EXERCISE AIM ::
Starting at the first line of the data below, write out each line exactly until you reach the line containing "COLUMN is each", and include that line too.

RAW DATA ::
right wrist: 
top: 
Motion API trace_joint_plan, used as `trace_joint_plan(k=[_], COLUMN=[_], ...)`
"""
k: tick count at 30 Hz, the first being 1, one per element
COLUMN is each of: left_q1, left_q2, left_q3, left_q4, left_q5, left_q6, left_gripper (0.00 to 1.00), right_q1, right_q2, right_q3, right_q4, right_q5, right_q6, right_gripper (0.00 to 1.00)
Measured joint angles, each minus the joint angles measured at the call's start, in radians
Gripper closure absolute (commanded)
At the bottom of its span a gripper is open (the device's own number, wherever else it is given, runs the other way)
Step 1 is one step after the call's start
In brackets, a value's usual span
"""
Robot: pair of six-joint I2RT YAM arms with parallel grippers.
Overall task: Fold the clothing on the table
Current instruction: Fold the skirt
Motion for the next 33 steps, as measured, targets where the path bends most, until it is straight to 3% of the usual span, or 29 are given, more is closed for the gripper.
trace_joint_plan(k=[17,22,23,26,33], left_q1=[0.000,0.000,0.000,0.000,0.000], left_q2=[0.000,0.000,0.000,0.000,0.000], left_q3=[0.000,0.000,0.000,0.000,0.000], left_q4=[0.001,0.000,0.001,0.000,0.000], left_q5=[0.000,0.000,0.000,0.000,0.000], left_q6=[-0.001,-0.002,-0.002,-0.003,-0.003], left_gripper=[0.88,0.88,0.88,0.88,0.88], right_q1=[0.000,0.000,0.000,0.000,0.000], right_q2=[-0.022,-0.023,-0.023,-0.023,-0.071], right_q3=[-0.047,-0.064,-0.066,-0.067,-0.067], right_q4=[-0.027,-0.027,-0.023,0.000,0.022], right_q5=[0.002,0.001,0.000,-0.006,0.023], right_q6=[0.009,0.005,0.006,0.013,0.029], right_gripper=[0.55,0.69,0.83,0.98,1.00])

SOLVED EXERCISE ::
right wrist: 
top: 
Motion API trace_joint_plan, used as `trace_joint_plan(k=[_], COLUMN=[_], ...)`
"""
k: tick count at 30 Hz, the first being 1, one per element
COLUMN is each of: left_q1, left_q2, left_q3, left_q4, left_q5, left_q6, left_gripper (0.00 to 1.00), right_q1, right_q2, right_q3, right_q4, right_q5, right_q6, right_gripper (0.00 to 1.00)

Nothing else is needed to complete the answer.